=== Begin Enclosure ===
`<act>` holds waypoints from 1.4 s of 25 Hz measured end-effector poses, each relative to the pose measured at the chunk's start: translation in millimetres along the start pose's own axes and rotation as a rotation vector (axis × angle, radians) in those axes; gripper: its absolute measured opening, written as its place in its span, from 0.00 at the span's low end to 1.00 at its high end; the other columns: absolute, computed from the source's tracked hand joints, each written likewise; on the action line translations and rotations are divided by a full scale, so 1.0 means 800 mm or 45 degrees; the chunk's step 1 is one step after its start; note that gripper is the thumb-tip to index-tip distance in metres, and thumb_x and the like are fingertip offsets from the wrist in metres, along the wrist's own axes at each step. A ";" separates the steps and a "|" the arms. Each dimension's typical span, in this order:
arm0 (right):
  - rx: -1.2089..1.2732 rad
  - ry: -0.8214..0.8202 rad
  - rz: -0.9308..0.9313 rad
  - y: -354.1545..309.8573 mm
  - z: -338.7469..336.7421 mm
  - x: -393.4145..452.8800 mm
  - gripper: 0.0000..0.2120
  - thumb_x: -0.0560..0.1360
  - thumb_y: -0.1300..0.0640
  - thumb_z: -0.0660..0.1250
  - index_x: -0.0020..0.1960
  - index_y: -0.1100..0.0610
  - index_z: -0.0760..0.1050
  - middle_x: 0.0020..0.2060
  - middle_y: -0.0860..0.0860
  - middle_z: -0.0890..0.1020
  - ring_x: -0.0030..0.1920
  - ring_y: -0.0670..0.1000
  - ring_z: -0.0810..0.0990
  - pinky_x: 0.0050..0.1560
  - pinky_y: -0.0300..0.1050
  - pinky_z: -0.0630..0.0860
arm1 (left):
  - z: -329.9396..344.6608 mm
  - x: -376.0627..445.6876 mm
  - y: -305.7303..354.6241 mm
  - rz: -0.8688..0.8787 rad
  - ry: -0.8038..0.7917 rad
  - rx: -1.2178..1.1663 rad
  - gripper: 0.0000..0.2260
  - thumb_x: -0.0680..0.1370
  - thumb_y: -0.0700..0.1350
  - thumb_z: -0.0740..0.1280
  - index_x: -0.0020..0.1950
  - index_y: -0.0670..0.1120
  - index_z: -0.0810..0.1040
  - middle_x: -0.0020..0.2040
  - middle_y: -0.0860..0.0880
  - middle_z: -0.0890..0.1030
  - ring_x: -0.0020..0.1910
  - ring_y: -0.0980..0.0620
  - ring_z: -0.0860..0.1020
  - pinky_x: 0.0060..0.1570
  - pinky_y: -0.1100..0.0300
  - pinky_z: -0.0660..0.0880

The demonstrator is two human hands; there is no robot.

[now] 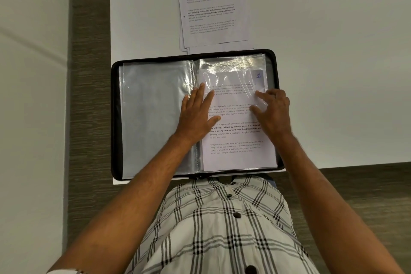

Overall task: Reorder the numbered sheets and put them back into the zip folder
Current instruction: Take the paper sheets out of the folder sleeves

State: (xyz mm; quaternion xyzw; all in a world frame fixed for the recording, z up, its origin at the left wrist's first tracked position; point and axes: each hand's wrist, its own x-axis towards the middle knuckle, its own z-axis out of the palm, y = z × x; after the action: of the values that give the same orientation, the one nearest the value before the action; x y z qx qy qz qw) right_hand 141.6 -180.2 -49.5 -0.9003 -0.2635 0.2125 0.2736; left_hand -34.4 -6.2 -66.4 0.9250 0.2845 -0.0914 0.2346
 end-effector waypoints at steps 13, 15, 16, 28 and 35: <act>0.738 -0.021 0.284 -0.024 -0.022 0.011 0.10 0.83 0.50 0.68 0.59 0.55 0.80 0.51 0.50 0.87 0.48 0.51 0.88 0.52 0.58 0.86 | -0.036 0.033 0.001 -0.022 0.115 -0.162 0.34 0.80 0.60 0.67 0.82 0.50 0.60 0.82 0.48 0.59 0.81 0.47 0.56 0.77 0.44 0.52; 0.804 -0.046 0.260 -0.024 -0.029 0.008 0.10 0.84 0.51 0.67 0.57 0.57 0.81 0.50 0.51 0.88 0.47 0.52 0.88 0.51 0.57 0.86 | -0.055 0.064 0.002 -0.037 0.144 -0.225 0.33 0.81 0.58 0.67 0.82 0.50 0.60 0.81 0.47 0.61 0.80 0.46 0.58 0.76 0.44 0.55; 0.852 -0.067 0.242 -0.025 -0.033 0.006 0.10 0.84 0.52 0.67 0.57 0.58 0.81 0.50 0.52 0.88 0.47 0.53 0.89 0.51 0.56 0.87 | -0.064 0.081 0.004 -0.037 0.159 -0.264 0.32 0.81 0.57 0.67 0.81 0.50 0.60 0.81 0.47 0.62 0.79 0.46 0.59 0.75 0.44 0.57; 0.945 -0.130 0.264 -0.025 -0.037 0.006 0.12 0.85 0.54 0.66 0.61 0.60 0.81 0.53 0.53 0.88 0.49 0.55 0.89 0.51 0.53 0.86 | -0.111 0.168 0.004 0.089 0.218 -0.385 0.06 0.74 0.47 0.76 0.43 0.48 0.81 0.45 0.52 0.77 0.42 0.55 0.75 0.44 0.60 0.74; 0.875 -0.099 0.280 -0.016 -0.033 0.008 0.11 0.86 0.55 0.63 0.64 0.57 0.79 0.55 0.51 0.87 0.50 0.53 0.88 0.52 0.52 0.86 | -0.112 0.155 0.000 0.116 0.258 -0.394 0.03 0.77 0.46 0.73 0.47 0.47 0.86 0.43 0.53 0.84 0.44 0.57 0.79 0.49 0.56 0.79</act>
State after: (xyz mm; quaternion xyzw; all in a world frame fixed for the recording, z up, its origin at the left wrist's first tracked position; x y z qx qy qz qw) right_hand 155.5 -177.3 -23.3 -0.7699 -0.0884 0.3511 0.5255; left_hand 70.7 97.1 -25.8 0.8943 0.2752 0.0577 0.3480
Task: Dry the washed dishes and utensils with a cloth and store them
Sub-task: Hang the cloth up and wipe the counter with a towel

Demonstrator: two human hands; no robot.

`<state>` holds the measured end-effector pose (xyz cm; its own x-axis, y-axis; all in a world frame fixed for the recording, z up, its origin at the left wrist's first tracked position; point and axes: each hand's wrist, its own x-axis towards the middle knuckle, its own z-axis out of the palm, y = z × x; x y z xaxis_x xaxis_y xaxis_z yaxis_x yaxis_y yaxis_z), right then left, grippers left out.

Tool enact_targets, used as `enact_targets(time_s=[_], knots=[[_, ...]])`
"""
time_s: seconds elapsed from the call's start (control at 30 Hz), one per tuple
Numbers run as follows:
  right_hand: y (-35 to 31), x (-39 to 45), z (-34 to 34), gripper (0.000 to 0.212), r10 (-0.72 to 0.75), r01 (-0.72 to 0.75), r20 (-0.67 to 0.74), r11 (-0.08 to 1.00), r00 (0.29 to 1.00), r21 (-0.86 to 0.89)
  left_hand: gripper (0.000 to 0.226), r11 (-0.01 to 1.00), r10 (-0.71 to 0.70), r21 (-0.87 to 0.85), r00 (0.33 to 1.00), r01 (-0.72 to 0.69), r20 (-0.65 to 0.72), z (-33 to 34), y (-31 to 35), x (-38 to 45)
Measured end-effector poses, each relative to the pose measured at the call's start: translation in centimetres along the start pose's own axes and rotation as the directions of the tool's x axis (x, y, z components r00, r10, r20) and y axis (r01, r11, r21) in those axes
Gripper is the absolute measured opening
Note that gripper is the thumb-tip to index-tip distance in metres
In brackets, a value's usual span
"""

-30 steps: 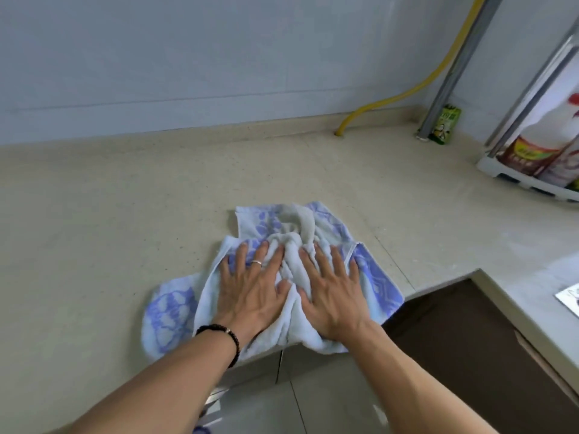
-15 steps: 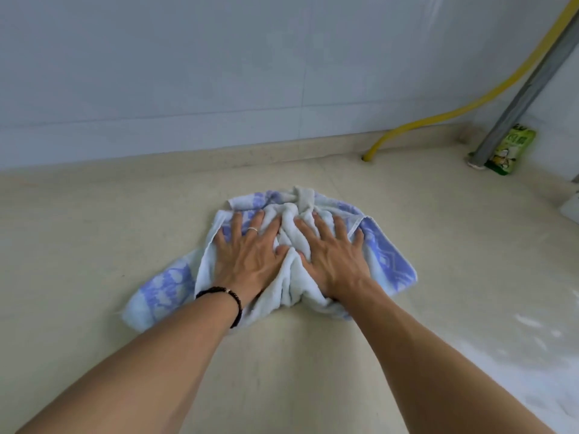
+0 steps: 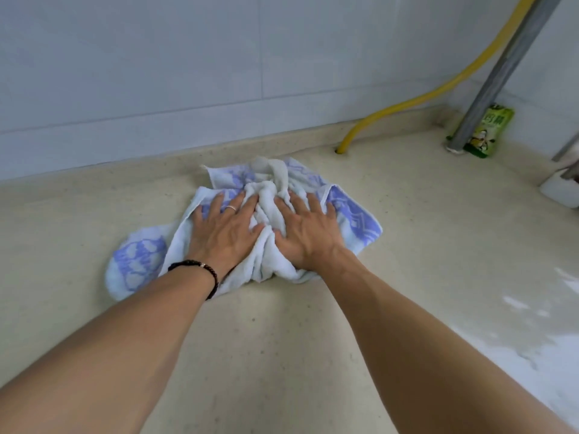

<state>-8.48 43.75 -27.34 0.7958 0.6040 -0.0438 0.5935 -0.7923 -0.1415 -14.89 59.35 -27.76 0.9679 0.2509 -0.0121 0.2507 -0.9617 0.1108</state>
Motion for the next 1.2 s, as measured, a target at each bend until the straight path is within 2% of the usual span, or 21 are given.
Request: enact_targets(time_s=[0.1, 0.23, 0.37, 0.43, 0.5, 0.63, 0.73, 0.83, 1.07, 1.2], knots=[[1.3, -7.2, -0.1, 0.074, -0.004, 0.004, 0.019, 1.000, 1.000, 0.014, 0.065, 1.000, -0.002, 0.010, 1.000, 0.002, 0.016, 0.4, 4.0, -5.9], [4.1, -18.1, -0.1, 0.094, -0.012, 0.012, 0.016, 1.000, 1.000, 0.002, 0.067, 1.000, -0.006, 0.023, 0.999, 0.005, 0.043, 1.0, 10.8, -14.6], [7.5, -26.9, -0.4, 0.085, -0.018, 0.017, 0.032, 1.000, 0.999, 0.026, 0.067, 1.000, 0.004, 0.001, 0.996, -0.004, 0.085, 1.1, 17.6, -21.4], [8.8, -29.2, -0.4, 0.072, -0.008, 0.007, 0.045, 1.000, 0.999, 0.015, 0.066, 1.000, -0.015, -0.014, 0.995, 0.017, 0.101, 1.2, 19.6, -23.0], [9.6, -29.4, -0.4, 0.069, -0.008, 0.007, 0.057, 1.000, 0.998, 0.014, 0.066, 0.999, -0.038, -0.011, 0.995, 0.039, 0.097, 1.1, 20.5, -23.5], [10.6, -25.2, -0.4, 0.070, -0.008, 0.008, 0.097, 1.000, 0.995, 0.002, 0.065, 0.998, -0.055, -0.007, 0.995, 0.056, 0.082, 0.7, 19.8, -20.3], [11.6, -20.7, -0.8, 0.070, 0.029, -0.030, 0.071, 1.000, 0.997, 0.005, 0.064, 0.997, -0.071, -0.022, 0.996, 0.072, 0.048, 0.6, 19.2, -15.8], [12.7, -12.9, -1.1, 0.069, 0.044, -0.044, 0.025, 0.999, 0.999, -0.008, 0.063, 0.997, -0.070, -0.027, 0.997, 0.070, 0.029, 1.2, 17.4, -7.7], [15.9, 4.5, -2.4, 0.067, 0.110, -0.109, 0.035, 0.993, 0.993, -0.038, 0.061, 0.998, -0.058, -0.039, 0.998, 0.057, -0.004, 2.0, 13.6, 10.8], [16.8, 8.0, -2.7, 0.065, 0.119, -0.119, 0.008, 0.992, 0.993, -0.045, 0.058, 0.999, -0.044, -0.014, 0.999, 0.044, -0.019, 1.8, 13.4, 14.4]])
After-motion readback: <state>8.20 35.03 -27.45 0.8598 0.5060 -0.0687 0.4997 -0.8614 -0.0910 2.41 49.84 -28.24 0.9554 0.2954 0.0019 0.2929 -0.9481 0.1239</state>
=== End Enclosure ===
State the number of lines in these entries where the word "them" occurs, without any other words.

Response to the task
2